By plane, it is viewed as a massive land art piece composed of white sheets, reminiscent of Christo’s wrappings. Hence the term “lençóis maranhenses,” meaning “sheets of Maranhão,” used to describe these faux fabrics that seem to dry in the sun while their folds, shaped by the wind, create the typical arabesques of sandy deserts. Except that this desert has a unique feature that no other can boast: under the seasonal accumulation of rain, a fleeting river of diamonds emerges in the form of “lagoas,” lagoons that alternate between emerald and crystalline. In this astonishing desert stretched across seventy kilometers of coastline in the northern Nordeste region, up to 1,600 millimeters of rain falls annually, more than in Glasgow, Scotland, for example. These rains, concentrated from January to June, gradually transform the landscape month by month: between each dune, clay depressions fill with freshwater. Thus, at the end of the rainy season, one observes a landscape that is undoubtedly among the most spectacular in the country. From dolines that can reach up to a hundred meters in diameter and several meters in depth, with curves so perfect they recall the sensual shapes of Brasília’s public buildings designed by architect Oscar Niemeyer. But this is a landscape to be wary of. When it doesn’t rain, temperatures can soar to forty degrees Celsius and, in this reflective sand universe, can be quite overwhelming. Indeed, the panorama is so astonishing it can be mind-boggling.
Paradisiacal beaches in the middle of the desert, a cross between the Maldives and the Sahara, how is this possible? This phenomenon is due to the alluvium of the Parnaíba River, which separates the states of Maranhão and Piauí to the south. Carried to the Atlantic Ocean, it has been pushed by tides towards the beach for 10,000 years and then by trade winds inland. Upon encountering the first obstacle, the grains accumulate to form a dune. All that’s needed is rain to turn the clay intervals into pools.
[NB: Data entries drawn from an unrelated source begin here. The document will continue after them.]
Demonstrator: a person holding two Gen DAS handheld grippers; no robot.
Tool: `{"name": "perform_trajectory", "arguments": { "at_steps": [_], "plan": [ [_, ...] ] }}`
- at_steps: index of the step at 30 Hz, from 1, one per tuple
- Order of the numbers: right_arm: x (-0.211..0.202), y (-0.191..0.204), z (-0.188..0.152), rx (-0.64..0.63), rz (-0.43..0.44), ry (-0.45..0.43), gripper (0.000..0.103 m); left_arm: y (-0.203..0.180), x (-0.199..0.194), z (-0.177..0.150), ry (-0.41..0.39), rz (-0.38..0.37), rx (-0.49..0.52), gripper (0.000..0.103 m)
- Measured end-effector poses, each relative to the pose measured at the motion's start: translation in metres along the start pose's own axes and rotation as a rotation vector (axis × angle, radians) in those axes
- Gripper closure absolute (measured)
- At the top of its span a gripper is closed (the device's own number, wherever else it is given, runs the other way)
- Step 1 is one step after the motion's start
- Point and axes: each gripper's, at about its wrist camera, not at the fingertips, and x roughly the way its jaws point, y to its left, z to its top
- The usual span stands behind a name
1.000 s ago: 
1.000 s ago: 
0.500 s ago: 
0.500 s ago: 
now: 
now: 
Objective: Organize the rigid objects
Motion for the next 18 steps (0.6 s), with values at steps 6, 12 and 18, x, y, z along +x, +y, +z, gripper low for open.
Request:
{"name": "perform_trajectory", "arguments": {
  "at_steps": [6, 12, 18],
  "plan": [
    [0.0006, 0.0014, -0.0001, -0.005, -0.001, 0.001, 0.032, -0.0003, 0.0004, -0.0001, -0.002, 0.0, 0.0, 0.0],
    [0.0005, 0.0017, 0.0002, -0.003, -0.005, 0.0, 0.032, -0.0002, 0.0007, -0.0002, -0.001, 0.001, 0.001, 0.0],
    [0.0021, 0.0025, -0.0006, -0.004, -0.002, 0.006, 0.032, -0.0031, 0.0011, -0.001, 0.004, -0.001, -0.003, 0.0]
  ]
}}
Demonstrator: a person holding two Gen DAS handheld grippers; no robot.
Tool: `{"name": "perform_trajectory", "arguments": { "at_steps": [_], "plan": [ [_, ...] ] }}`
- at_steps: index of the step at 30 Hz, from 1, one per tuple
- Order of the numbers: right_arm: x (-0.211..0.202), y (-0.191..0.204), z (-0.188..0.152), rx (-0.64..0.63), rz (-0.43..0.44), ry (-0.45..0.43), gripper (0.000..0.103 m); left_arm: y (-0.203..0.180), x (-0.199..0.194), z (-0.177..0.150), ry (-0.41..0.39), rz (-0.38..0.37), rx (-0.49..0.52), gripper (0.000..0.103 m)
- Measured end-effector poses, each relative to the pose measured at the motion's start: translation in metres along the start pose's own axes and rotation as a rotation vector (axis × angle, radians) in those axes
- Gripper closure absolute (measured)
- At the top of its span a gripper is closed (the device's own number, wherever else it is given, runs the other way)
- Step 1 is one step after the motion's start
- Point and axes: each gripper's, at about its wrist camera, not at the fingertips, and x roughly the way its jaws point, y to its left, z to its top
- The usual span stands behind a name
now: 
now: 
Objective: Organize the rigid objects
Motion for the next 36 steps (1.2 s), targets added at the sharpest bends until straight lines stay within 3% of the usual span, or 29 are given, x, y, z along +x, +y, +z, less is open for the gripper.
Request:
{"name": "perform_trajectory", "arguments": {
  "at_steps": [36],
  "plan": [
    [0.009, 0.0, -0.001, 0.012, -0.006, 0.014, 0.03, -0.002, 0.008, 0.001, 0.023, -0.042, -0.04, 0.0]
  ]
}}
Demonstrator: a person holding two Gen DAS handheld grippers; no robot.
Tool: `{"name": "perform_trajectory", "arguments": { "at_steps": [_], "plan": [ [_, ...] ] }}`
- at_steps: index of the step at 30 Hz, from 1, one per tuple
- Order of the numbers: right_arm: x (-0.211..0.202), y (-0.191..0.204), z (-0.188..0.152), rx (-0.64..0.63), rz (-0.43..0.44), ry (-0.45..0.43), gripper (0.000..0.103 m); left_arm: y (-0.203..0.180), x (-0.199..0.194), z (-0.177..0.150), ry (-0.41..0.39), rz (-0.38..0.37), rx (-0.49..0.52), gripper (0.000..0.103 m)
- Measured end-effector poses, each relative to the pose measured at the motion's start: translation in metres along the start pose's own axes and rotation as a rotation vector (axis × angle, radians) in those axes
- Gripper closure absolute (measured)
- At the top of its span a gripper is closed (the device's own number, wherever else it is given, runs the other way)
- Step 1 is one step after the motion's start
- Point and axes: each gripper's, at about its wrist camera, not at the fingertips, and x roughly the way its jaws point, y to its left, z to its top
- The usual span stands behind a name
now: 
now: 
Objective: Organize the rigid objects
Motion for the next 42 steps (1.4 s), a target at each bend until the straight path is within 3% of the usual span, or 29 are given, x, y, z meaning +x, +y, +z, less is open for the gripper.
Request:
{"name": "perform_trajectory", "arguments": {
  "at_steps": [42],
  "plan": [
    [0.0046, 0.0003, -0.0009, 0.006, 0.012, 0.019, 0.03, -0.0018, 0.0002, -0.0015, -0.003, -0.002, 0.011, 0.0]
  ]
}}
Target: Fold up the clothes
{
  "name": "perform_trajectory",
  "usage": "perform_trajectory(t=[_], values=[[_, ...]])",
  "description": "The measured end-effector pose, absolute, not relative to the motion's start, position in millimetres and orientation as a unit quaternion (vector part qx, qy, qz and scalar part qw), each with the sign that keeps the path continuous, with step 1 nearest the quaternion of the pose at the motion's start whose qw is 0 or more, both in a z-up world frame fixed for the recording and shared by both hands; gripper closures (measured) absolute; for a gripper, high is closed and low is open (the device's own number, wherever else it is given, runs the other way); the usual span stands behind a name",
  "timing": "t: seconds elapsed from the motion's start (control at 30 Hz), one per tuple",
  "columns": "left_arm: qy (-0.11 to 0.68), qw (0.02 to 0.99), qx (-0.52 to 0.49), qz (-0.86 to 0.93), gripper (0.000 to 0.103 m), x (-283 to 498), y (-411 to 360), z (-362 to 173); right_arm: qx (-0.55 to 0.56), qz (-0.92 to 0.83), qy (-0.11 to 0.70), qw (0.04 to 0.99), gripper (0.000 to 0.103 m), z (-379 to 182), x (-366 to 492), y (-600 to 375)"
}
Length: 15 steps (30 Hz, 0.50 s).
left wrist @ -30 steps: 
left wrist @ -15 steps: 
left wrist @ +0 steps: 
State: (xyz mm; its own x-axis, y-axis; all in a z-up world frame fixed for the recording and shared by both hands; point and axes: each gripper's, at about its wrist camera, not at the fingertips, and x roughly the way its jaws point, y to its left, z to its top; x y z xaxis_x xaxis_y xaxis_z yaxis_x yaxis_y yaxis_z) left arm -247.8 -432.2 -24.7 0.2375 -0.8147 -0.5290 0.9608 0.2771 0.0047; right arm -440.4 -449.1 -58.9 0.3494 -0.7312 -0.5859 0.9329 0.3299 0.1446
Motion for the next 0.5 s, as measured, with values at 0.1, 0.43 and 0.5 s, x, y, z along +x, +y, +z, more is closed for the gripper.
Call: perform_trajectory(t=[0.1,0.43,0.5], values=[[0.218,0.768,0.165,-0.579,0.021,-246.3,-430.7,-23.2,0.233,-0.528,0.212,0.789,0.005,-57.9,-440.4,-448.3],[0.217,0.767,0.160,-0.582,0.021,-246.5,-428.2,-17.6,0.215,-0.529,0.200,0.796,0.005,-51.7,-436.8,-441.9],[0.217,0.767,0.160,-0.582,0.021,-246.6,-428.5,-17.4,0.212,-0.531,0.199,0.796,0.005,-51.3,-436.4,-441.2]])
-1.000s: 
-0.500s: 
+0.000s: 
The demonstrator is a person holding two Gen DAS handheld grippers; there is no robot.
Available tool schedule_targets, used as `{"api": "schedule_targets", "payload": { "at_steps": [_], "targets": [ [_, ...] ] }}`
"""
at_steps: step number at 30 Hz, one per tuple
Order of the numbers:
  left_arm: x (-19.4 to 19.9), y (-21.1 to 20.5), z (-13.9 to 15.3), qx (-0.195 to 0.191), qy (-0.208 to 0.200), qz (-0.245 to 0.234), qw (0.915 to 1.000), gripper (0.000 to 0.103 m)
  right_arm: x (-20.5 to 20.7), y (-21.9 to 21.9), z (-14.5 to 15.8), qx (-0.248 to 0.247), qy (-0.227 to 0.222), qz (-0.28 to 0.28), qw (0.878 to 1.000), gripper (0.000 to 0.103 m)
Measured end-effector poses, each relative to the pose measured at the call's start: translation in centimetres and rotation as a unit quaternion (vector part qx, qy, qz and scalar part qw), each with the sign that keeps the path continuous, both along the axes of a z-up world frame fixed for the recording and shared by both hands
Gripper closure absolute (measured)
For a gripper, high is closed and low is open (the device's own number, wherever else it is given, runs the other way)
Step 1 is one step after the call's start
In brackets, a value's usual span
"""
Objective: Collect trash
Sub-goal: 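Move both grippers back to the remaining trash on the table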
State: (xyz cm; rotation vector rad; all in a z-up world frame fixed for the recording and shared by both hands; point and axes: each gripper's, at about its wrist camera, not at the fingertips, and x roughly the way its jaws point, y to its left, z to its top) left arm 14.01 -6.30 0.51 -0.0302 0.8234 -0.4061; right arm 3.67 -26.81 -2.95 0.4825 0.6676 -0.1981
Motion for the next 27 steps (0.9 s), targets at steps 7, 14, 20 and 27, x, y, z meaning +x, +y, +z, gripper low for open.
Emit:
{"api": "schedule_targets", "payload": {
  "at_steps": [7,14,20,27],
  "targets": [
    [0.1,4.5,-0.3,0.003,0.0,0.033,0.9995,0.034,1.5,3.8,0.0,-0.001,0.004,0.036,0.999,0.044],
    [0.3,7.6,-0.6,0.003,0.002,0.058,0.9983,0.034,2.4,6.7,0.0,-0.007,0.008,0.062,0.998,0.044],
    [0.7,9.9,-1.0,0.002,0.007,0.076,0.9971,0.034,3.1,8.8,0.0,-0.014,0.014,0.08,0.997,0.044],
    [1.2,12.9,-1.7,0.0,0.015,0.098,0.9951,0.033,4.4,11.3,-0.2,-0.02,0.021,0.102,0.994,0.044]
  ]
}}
To the southeast of the park, Barreirinhas, with 50,000 inhabitants, is the main gateway for the 60,000 tourists who visit this sandy sanctuary annually. Wrapped around a bend of the Preguiças River, the “lazy river,” referring to its slow flow, the town is two hours by boat from the Atlantic. Here, the asphalt ends. Sand infiltrates everywhere, invading streets and gardens. The dunes advance twenty meters each year and encroach on vegetation. On the edge of the desert, they have already swallowed houses (and even an airport, in 1979, in the town of Tutóia). In Barreirinhas, a giant dune grows in the city center, its slope descending to the Preguiças River. On the right bank, 200 boats and a fleet of 4x4s await tourists. For visitors, the program usually boils down to a dip in the nearest lagoons: Lagoa Azul, Lagoa Esmeralda, or Lagoa do Peixe. A half-day excursion, undoubtedly unforgettable but not the type preferred by Maciel Brito: too easy, too marked! The owner of the Roots Bar in Barreirinhas, 29-year-old Maciel, was born in Queimada dos Britos. When he’s not listening to reggae from morning to night, he is one of the most skilled guides in the desert. A young man capable of navigating to the oases with nothing but his knowledge of the terrain and natural elements. “The dunes move with the wind, but I’ve known them since I was a kid,” he says. With him, one can cross the Lençóis in three days and, at the heart of the “primitive zone,” experience life in self-sufficient communities largely unaffected by modernity. Always on foot. In the park, the use of motor vehicles is indeed prohibited for tourists to avoid disturbing the dune ecosystem. Even locals are supposed to use their quads only in medical emergencies. However, violations are frequent and this vast territory is difficult to monitor.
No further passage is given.